The turn from standard HD Blu-rays to 4K releases allows for reappraisal of films that once dominated the previous home markets and the timing seems particularly interesting to take another look at "The Matrix," "The Matrix Reloaded," and "The Matrix Revolutions." Not only have Lilly and Lana Wachowski recently announced that they are shutting down their Chicago production house and have no projects planned, ostensibly saying they've retired (although we all hope temporarily), but the films have become something of a hot button subject in the political world, although it's interesting how much both sides of the political aisle like to stake claim to them. Republicans will point to the red pill setting you free from ideological thinking—the idea being that going red, or Republican, will allow you to see the world the way it really is, free from the idealism often used to describe Democrats. However, rewatching the films in 2018—the final one on Election Day, no less—makes their progressive politics even more transparent. These are films about an underground group of people, many of them played by minorities, who overthrow a violent, corrupt system personified by nearly-identical white men. Drain the swamp indeed.
Ignoring for a minute the political climate that makes these films even more interesting this particular week, they have all held up surprisingly well as entertainment, way more ambitious than most of the high-budget franchises we see today, especially the first movie, which is one of the few 20-year-old films that feels like it could land in theaters today and still be a smash hit. In fact, it might be even bigger today than it was then. It hasn't aged a bit.
Of course, that movie is "The Matrix," a movie for which it is hard to explain how groundbreaking it felt to young people who weren't there for it in 1999. Keep in mind that Hollywood blockbusters looked a lot like Joel Schumacher's Batman movies in the late ‘90s. They didn't look like comic books inspired by Asian cinema (Kung Fu and anime are huge influences here). Hits from the year before included CGI-heavy affairs like "Armageddon" and "Godzilla," films that felt impersonal and made-by-committee. "The Matrix" was breathtakingly new, incorporating classic themes—it really is a variation on "Star Wars" in the way Neo/Luke become "the one" who can lead the Resistance to stop the Empire—into a new vision driven by two of the most interesting visual artists of the last two decades. The first film still works from front to back. It's remarkable how many of its beats I completely remembered even though I hadn't seen it in a decade or more. It's just a part of the collective film memory we all have now.
Comparatively, I had forgotten most of "The Matrix Reloaded" and "The Matrix Revolutions," and likely will do so again in about a week, but there are elements here that work better than you remember, particularly in the second film. I remember the disappointment that greeted the films when they were released, but they've held up.

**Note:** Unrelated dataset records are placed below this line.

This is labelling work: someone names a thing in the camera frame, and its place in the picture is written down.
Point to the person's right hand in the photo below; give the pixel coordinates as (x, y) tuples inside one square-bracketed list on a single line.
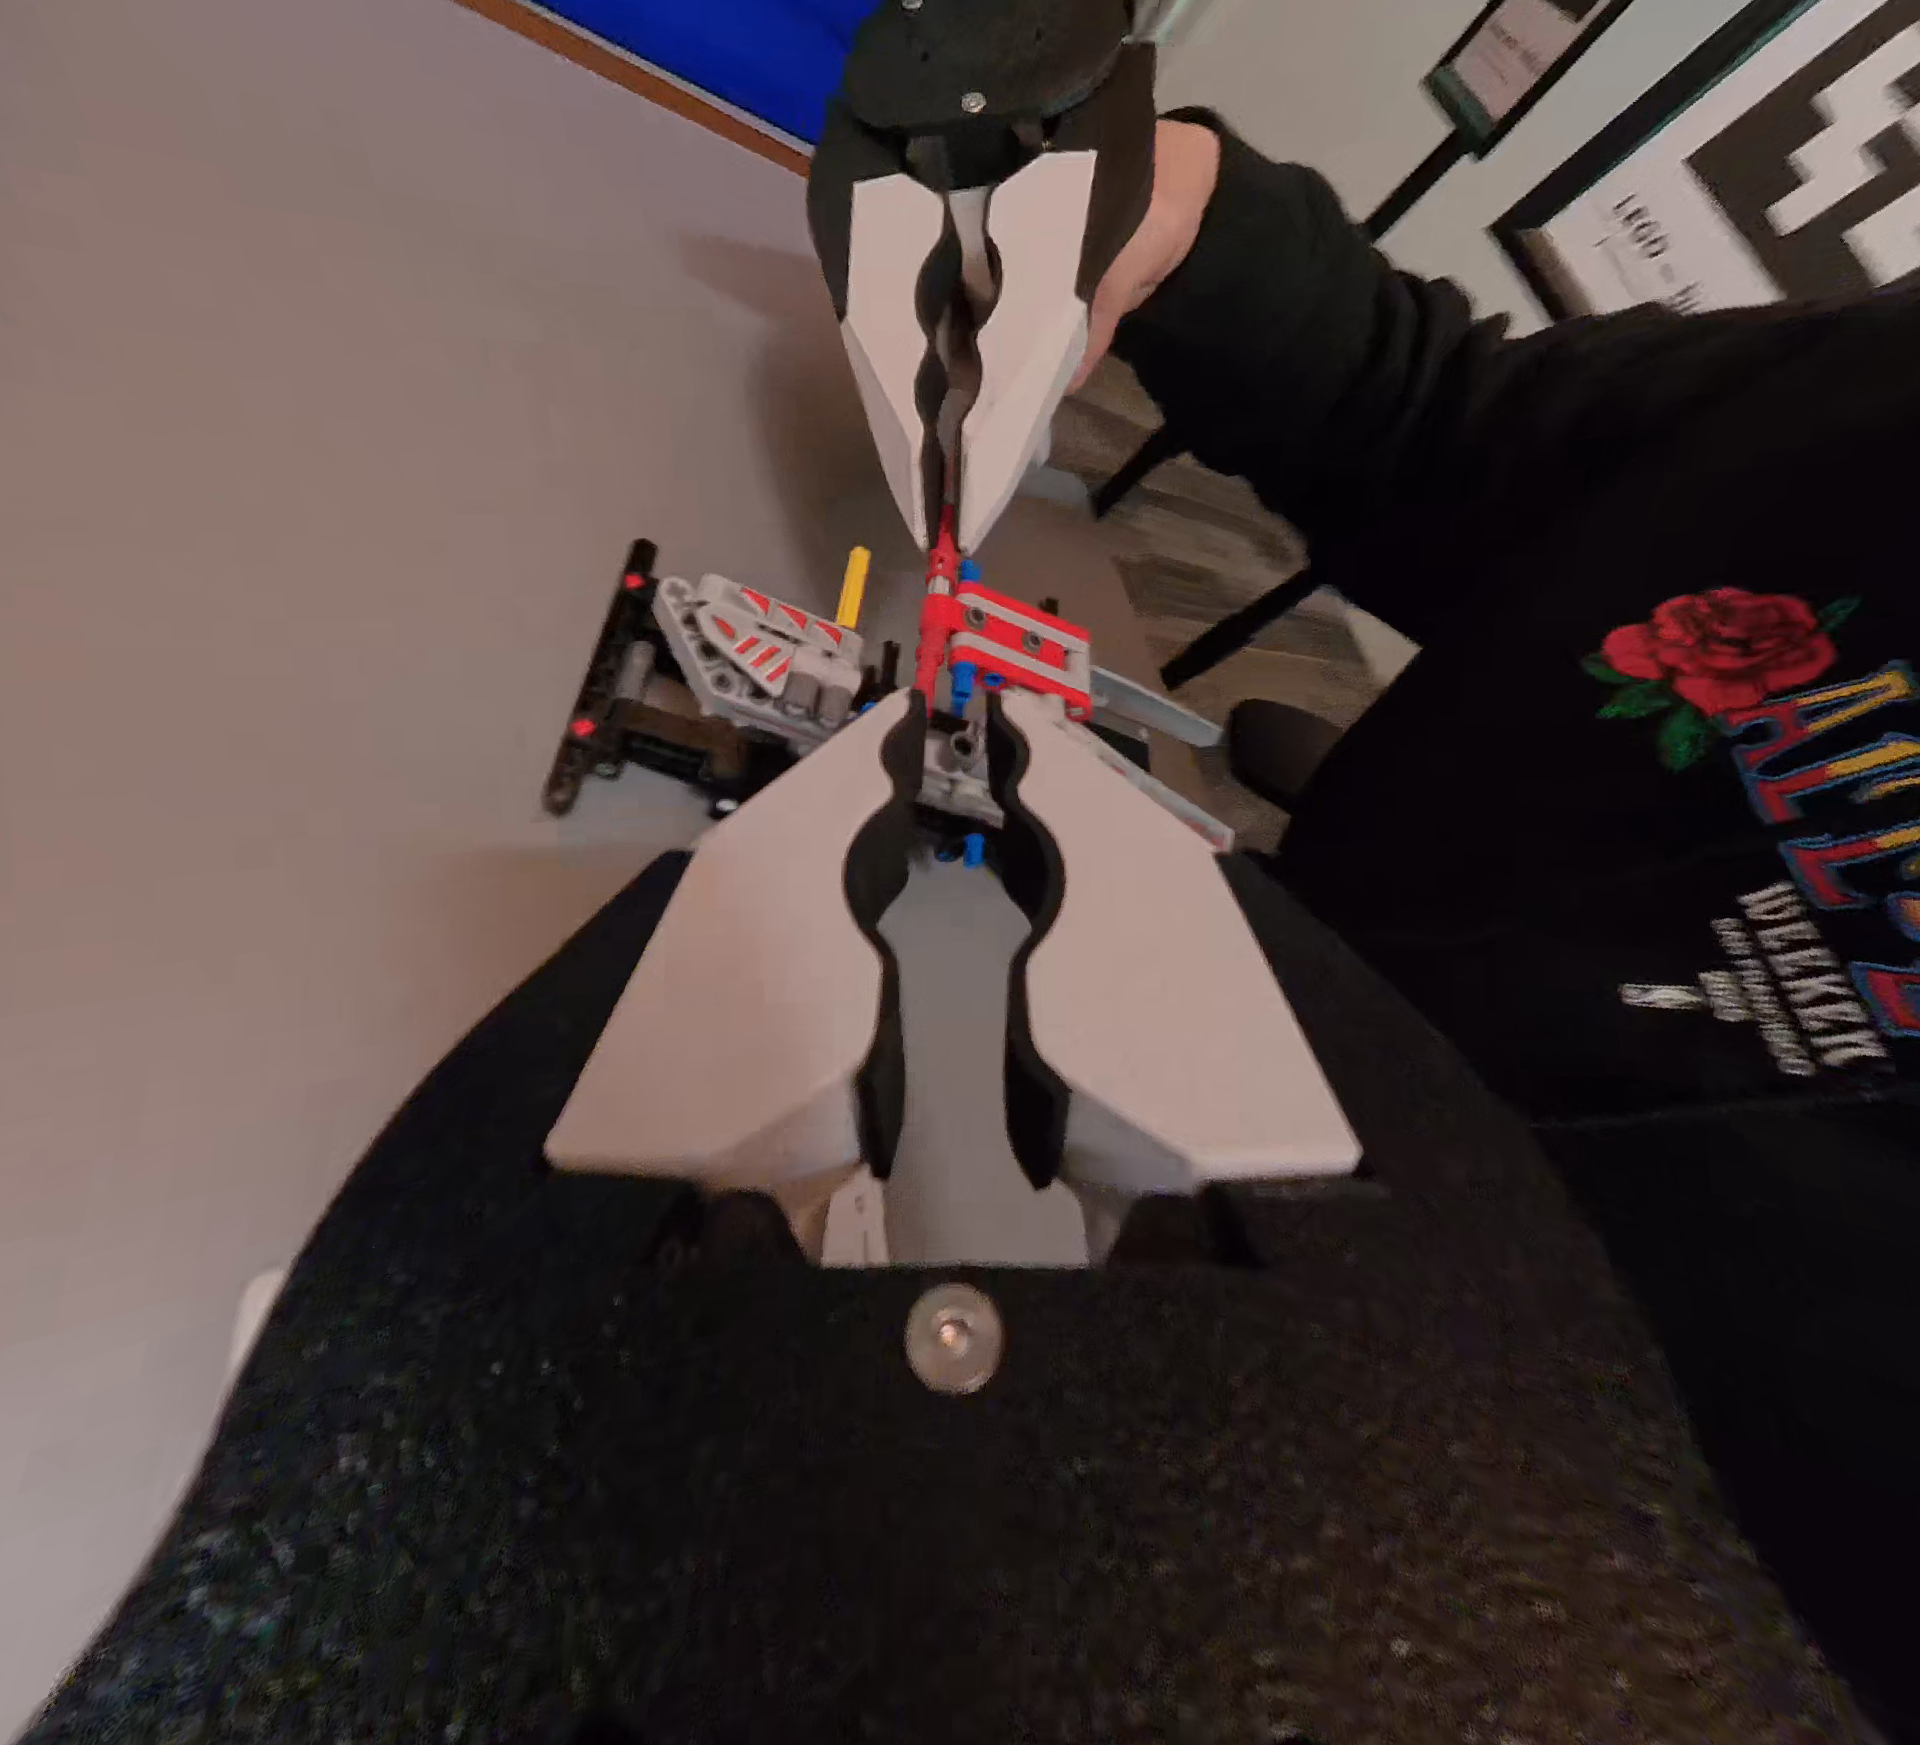
[(1163, 220)]

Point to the grey desk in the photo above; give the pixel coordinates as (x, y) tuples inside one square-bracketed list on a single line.
[(300, 421)]

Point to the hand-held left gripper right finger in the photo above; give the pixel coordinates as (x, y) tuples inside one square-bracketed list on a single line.
[(1187, 1011)]

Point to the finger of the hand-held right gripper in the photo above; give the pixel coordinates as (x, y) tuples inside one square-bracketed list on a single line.
[(1043, 288), (892, 306)]

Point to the large framed black-white poster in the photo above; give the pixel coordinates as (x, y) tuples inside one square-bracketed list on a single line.
[(1798, 153)]

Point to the black chair base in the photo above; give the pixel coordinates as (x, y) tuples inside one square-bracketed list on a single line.
[(1278, 748)]

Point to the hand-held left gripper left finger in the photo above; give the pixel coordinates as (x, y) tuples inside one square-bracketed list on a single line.
[(705, 1011)]

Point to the toy brick vehicle model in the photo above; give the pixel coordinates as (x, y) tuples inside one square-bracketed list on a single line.
[(751, 644)]

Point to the person's right forearm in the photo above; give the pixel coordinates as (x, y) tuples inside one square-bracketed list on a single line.
[(1305, 323)]

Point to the person in black sweatshirt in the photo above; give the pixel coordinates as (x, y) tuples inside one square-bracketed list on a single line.
[(1652, 904)]

Sure, the Wachowskis erred by moving the story away from Neo/Trinity/Morpheus to new supporting ones about whom audiences cared significantly less and weighing everything down in increasingly silly philosophical mumbo-jumbo, but there are ideas—both narrative and visual—that were daring and ambitious, two words not often associated with high-budget sequels. The Zion Rave sequence in the second film alone is a fascinating piece of cinema that I'm not 100% sure works but I do you know that you just don't see things like it in blockbusters nowadays. (Watch this great take from Donna Bowman on it.)
There's a lot of that in the second and third films: ideas that are distinctly the Wachowskis and not the product of a studio. It's amazing to see how much creative freedom they were given. Now, the third film smashes into a few walls in terms of pacing, so perhaps a few notes might have been OK, but it's still refreshing to see auteurs given large, franchise budgets with which to play, and seeing how much the Wachowskis chose to expand their canvas instead of just repeating what worked the first time. It just doesn't happen anymore.
How will history view The Matrix Trilogy? We're about a generation away from when they were originally released, and I'm looking forward to my sons being old enough to watch them. Will "The Matrix" still blow their minds? Or have ideas from it been incorporated into so many imitators that it can't have the same power? I was nervous that the trilogy would look dated and out of touch with modern real-world issues and filmmaking, but I really never felt any of that rewatching them in 2018. They feel like films that will matter and connect another 20 years down the road. To both political parties.